• _WORK ITEM_: Among the entries below, retype exactly the lines starting with the one with "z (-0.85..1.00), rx" and going on through the one with "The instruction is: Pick", but not the pictures.

• _ENTRIES PROVIDED_:
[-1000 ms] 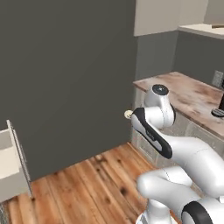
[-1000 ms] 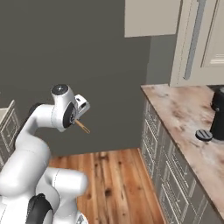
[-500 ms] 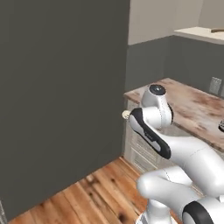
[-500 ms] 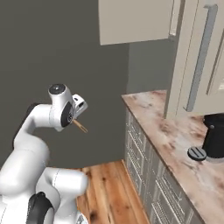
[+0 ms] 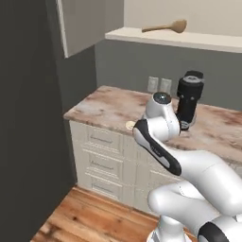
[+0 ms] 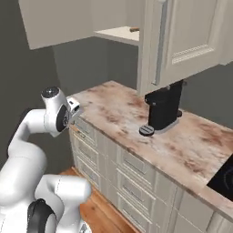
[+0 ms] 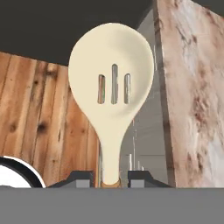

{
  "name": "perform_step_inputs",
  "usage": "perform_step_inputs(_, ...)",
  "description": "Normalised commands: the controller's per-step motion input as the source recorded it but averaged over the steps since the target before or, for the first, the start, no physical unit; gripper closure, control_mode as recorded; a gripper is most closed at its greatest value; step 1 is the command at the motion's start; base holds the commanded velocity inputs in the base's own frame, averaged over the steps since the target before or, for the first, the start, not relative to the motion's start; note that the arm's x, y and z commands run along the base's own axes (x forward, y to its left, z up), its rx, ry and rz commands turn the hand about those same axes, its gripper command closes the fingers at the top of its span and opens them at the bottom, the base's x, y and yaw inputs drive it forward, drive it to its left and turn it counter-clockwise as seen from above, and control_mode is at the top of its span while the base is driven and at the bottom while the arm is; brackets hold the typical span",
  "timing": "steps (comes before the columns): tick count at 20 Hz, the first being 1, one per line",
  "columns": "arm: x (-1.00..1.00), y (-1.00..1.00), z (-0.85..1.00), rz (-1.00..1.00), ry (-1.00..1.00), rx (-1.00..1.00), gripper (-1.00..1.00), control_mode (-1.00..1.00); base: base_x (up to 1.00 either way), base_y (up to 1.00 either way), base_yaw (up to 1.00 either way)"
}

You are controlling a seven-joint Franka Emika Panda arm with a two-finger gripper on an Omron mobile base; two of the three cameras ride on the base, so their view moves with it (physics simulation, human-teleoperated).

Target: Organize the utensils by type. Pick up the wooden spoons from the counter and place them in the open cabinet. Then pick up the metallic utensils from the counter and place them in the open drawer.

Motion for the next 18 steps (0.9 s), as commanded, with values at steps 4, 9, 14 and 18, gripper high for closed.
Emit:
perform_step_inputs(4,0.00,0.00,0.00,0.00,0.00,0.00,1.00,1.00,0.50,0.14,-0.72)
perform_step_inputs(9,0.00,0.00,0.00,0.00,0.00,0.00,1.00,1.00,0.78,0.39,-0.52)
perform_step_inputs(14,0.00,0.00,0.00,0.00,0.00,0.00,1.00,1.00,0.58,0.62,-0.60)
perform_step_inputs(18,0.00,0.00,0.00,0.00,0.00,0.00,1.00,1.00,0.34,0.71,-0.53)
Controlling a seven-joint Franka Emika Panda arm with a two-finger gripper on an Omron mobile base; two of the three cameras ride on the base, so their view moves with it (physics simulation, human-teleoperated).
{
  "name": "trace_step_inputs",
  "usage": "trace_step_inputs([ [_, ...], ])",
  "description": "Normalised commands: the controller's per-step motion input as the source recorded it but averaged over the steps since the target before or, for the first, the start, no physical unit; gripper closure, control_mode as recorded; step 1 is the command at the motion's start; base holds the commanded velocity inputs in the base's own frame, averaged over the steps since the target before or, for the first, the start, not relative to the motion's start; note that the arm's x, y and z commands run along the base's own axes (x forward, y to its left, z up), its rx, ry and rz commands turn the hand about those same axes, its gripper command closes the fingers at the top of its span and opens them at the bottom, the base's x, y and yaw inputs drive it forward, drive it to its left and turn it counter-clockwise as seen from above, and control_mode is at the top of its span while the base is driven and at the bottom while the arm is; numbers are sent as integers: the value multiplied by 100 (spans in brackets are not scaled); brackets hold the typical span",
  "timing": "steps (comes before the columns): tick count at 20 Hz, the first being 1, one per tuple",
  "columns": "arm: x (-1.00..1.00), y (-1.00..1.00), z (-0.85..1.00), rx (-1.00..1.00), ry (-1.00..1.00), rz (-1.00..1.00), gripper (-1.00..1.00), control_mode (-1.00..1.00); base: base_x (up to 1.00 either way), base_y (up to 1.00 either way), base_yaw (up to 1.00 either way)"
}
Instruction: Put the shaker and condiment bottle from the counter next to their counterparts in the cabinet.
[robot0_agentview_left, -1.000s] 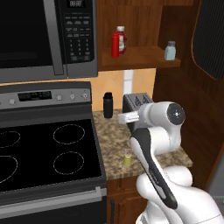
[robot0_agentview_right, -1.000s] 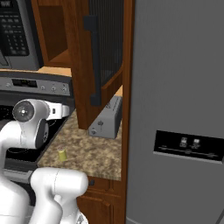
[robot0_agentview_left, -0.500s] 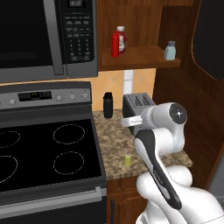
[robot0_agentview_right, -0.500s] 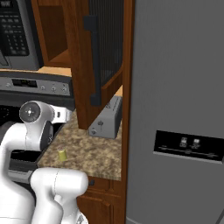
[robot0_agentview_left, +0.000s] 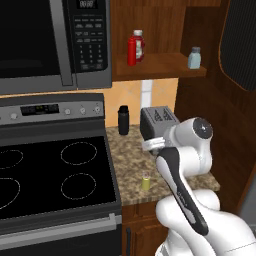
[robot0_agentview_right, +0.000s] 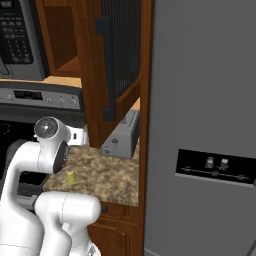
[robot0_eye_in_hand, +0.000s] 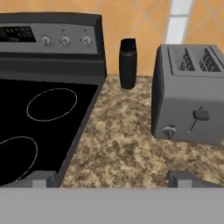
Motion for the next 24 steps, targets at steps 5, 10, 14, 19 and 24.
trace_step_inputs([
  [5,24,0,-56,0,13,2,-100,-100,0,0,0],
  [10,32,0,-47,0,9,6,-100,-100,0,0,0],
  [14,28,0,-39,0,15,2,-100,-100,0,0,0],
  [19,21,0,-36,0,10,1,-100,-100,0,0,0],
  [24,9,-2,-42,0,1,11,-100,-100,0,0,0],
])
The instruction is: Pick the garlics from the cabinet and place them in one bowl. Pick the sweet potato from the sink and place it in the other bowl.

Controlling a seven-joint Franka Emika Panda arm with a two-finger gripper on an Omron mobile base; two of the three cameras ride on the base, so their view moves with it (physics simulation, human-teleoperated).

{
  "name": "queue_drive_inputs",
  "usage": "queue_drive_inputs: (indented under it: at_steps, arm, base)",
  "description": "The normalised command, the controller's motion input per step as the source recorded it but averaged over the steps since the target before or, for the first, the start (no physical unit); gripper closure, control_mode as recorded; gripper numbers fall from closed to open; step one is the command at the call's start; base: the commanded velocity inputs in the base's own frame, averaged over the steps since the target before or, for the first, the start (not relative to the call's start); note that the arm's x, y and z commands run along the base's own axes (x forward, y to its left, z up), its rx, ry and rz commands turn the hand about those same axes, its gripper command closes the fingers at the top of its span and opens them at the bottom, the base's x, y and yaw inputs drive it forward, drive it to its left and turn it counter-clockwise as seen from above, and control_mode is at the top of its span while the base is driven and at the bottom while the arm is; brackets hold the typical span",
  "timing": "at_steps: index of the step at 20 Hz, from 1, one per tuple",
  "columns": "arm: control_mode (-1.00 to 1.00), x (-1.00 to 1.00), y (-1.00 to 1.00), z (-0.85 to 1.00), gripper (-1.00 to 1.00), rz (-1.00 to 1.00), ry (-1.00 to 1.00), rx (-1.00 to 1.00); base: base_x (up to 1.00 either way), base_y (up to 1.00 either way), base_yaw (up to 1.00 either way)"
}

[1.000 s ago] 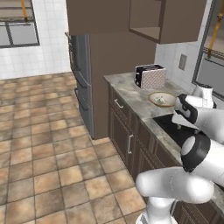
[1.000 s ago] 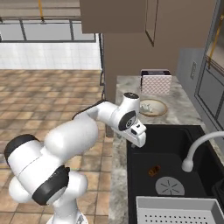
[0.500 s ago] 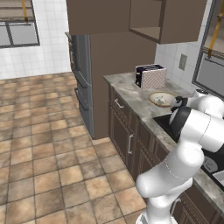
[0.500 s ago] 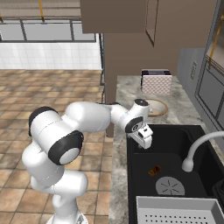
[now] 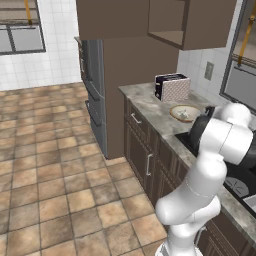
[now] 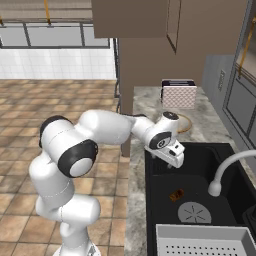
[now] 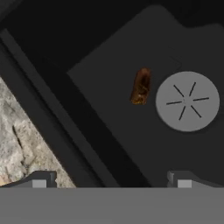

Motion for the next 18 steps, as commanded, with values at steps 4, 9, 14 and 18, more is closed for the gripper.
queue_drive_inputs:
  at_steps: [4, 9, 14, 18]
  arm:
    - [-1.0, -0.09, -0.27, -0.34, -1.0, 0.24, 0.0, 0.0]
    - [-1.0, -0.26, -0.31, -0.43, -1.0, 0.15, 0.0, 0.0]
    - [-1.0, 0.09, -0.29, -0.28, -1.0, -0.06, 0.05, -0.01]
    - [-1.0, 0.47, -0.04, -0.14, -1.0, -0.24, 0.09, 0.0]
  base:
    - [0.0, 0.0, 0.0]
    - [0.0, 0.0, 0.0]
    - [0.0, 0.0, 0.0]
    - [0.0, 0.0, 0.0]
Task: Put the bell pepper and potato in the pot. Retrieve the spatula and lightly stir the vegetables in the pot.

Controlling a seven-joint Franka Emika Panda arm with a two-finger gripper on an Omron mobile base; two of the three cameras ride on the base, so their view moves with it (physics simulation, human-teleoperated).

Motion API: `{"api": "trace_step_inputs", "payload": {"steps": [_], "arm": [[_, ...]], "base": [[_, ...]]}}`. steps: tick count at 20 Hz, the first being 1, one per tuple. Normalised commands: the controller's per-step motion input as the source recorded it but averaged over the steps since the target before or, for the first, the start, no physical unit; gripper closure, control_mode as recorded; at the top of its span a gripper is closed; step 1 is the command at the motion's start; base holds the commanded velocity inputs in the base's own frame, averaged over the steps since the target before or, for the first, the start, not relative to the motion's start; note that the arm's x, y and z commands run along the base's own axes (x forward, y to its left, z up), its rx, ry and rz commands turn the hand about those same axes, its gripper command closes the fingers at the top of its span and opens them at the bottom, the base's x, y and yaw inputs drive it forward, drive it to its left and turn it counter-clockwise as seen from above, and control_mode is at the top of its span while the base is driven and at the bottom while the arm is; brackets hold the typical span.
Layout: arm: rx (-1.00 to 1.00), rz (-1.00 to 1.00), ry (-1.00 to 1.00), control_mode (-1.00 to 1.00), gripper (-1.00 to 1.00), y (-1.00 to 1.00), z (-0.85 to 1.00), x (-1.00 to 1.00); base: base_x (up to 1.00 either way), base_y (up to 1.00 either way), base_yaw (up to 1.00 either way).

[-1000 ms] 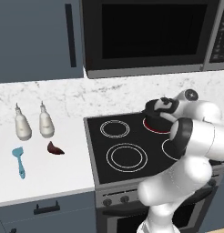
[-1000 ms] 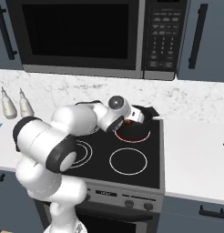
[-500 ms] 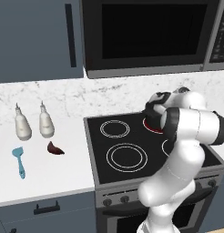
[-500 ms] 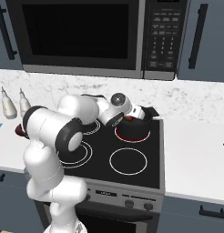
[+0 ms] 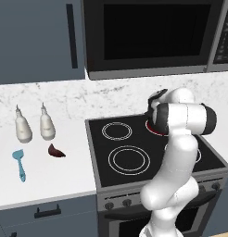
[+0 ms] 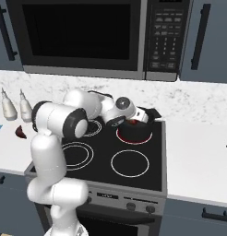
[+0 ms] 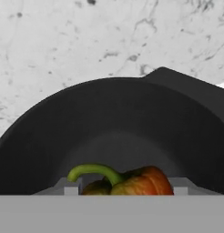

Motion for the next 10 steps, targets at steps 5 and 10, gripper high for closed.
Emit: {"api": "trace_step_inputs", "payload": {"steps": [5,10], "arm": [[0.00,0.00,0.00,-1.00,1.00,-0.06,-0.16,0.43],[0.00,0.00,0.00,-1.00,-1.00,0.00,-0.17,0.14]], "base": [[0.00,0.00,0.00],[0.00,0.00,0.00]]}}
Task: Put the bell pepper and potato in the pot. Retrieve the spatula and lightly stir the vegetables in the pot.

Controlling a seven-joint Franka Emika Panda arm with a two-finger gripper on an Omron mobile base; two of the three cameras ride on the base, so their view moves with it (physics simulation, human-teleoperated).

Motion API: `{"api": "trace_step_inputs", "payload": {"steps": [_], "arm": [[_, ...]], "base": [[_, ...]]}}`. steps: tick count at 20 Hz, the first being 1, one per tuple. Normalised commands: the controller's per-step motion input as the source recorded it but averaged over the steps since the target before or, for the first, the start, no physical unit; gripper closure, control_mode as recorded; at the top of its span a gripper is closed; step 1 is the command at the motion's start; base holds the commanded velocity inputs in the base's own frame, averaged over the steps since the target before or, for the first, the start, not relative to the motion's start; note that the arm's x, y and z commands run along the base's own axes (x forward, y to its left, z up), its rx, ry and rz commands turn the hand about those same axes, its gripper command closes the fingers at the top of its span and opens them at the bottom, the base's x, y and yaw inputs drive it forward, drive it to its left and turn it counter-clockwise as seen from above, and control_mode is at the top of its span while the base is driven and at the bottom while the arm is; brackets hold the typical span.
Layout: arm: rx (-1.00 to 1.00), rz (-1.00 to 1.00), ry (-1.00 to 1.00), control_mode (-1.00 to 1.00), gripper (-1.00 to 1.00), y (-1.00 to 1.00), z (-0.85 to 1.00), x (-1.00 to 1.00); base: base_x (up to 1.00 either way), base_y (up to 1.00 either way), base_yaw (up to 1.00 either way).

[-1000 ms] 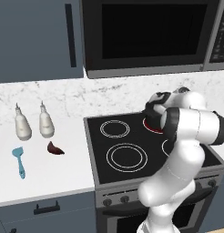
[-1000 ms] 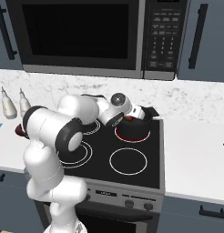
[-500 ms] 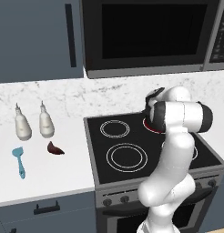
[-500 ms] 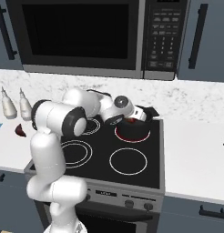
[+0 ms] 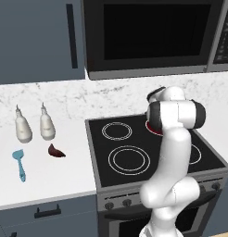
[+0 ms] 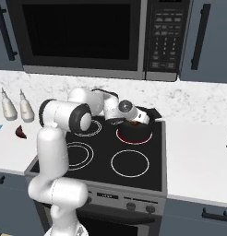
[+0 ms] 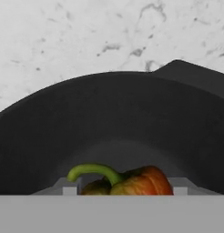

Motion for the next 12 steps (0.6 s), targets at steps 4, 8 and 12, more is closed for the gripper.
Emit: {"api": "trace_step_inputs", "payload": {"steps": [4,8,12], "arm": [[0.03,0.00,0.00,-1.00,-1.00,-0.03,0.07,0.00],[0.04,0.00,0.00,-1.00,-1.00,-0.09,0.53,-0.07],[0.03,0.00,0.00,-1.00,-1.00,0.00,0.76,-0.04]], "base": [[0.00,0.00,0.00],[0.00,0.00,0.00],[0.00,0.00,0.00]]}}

• _WRITTEN REPLY_:
  "columns": "arm: x (-1.00..1.00), y (-1.00..1.00), z (-0.85..1.00), rx (-1.00..1.00), ry (-1.00..1.00), rz (-1.00..1.00), gripper (-1.00..1.00), control_mode (-1.00..1.00); base: base_x (up to 1.00 either way), base_y (up to 1.00 either way), base_yaw (up to 1.00 either way)"
}
Instruction: Put the shaker and condiment bottle from the counter next to their counterparts in the cabinet.
[robot0_agentview_left, -1.000s] 
[robot0_agentview_right, -1.000s] 
[robot0_agentview_left, -0.500s] 
[robot0_agentview_right, -0.500s] 
[robot0_agentview_left, +0.000s] 
[robot0_agentview_right, +0.000s] 
[robot0_eye_in_hand, +0.000s] 
Motion for the next 24 steps, targets at steps 5, 10, 14, 19 and 24.
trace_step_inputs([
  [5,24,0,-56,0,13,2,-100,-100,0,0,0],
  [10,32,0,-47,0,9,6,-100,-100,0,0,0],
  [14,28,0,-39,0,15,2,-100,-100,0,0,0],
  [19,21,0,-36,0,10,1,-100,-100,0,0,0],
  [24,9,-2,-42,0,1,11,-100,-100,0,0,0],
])
The instruction is: Pick the garlics from the cabinet and place them in one bowl. Pick the sweet potato from the sink and place it in the other bowl.

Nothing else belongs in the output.